## Pig or a Dog – Which is Smarter?: Metric, Data, Analytics and Errors

How do you determine which interview candidate to hire? How do you evaluate the candidate you decided you want to hire? (or decided you want to flush?)

How do you make a call on which group is performing better? How do you hold accountable (or explain away) bad performance in a quarter for one group vs. other?

How do you determine future revenue potential of a target company you decided you want to acquire? (or decided you don’t want to acquire)?

What metrics do you use? What data do you collect? And how do you analyze that to make a call?

Here is a summary of an episode from Fetch With Ruff Rufman, PBSKids TV show:

Ruff’s peer, Blossom the cat, informs him pigs are smarter than dogs. Not believing her and determined to prove her wrong, Ruff sends two very smart kids to test. The two kids go to a farm with a dog and a pig. They decide that time taken to traverse a maze as the metric they will use to determine who is smarter. They design three different mazes

1. A real simple straight line  (very good choice as this will serve as baseline)
2. A maze with turn but no dead-ends (increasing complexity)
3. A maze with two dead-ends

Then they run three experiments, letting the animals traverse the maze one at a time and measuring the time for each run. The dog comes out ahead taking less than ten seconds in each case while the pig consistently takes more than a minute.

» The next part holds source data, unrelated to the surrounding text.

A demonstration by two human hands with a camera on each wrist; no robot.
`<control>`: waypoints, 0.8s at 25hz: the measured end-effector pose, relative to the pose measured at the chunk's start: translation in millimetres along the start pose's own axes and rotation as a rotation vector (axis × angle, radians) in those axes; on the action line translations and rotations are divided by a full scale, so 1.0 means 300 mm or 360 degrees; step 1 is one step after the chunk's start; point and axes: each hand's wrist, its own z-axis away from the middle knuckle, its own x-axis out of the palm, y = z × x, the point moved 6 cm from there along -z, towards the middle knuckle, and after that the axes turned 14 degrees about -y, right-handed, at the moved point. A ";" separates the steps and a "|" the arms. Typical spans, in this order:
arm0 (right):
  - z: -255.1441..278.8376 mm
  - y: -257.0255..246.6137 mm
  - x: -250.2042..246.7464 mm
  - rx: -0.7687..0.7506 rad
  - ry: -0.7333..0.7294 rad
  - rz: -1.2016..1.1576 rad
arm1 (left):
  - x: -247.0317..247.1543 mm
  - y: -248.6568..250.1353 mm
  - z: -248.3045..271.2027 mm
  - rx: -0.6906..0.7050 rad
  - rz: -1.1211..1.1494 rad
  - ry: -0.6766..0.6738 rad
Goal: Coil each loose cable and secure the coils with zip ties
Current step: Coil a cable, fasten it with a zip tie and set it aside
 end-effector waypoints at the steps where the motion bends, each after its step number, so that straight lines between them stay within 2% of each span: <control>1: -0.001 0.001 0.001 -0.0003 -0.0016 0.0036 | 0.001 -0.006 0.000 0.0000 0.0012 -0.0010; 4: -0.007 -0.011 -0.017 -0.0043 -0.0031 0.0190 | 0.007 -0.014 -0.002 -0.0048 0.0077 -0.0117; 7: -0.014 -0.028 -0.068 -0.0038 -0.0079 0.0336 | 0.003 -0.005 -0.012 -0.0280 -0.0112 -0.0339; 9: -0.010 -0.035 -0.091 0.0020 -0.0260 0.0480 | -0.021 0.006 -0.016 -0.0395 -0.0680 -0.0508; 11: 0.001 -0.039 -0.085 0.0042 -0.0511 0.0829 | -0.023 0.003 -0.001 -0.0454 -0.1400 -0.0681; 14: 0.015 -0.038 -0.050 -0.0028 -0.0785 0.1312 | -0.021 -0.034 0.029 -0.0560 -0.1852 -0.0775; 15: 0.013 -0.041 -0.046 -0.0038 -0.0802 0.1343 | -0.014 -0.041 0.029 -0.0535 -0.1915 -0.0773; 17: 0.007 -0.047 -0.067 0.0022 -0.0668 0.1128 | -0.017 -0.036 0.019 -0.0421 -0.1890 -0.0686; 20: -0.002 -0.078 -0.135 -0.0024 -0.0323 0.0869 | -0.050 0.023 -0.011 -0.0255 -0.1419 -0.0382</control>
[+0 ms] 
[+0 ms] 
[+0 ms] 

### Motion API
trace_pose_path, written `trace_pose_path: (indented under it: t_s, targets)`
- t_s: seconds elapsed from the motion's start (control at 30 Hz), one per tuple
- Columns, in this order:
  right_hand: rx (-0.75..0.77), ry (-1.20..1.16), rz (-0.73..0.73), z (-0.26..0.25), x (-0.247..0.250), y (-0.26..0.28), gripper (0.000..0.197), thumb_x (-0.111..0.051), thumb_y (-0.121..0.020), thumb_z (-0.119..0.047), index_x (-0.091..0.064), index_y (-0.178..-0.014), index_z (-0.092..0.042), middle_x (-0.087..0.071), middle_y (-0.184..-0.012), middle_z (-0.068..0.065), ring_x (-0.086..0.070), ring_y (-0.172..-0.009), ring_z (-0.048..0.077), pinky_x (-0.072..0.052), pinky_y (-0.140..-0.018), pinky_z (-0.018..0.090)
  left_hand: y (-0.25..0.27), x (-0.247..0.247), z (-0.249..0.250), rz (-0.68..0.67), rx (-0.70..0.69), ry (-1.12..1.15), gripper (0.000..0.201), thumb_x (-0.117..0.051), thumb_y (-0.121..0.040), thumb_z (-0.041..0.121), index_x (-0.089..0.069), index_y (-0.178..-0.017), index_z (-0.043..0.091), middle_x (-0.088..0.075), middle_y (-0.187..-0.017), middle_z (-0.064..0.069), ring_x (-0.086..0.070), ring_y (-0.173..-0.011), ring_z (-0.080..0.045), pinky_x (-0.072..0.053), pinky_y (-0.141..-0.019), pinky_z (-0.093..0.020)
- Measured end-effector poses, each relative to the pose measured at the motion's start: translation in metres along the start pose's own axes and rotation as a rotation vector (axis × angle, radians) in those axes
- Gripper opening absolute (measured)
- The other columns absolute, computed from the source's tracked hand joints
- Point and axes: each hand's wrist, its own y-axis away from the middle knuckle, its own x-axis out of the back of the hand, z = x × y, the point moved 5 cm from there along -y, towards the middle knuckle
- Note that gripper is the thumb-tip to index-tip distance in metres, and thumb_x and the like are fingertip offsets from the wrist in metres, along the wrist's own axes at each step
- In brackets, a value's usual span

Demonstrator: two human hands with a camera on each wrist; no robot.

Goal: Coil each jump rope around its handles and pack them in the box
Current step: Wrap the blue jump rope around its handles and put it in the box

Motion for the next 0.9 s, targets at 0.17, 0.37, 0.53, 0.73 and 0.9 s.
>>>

Let me interrupt here to say that kids did not really want Ruff to win the argument. But the data seemed to show otherwise. So one of the kid changes the definition on the fly.

“May be we should re-run the third maze experiment. If the pig remembered the dead-ends and avoids them then it will show the pig is smarter because the pig is learning”

And they do. The dog takes ~7 seconds compared to 5.6 seconds it took in the first run. The pig does it in half the time, 35 seconds, as its previous run.

They write up their results. The dog’s performance worsened while pig’s improved. So the pig clearly showed learning and the dog didn’t. The pig indeed was smarter.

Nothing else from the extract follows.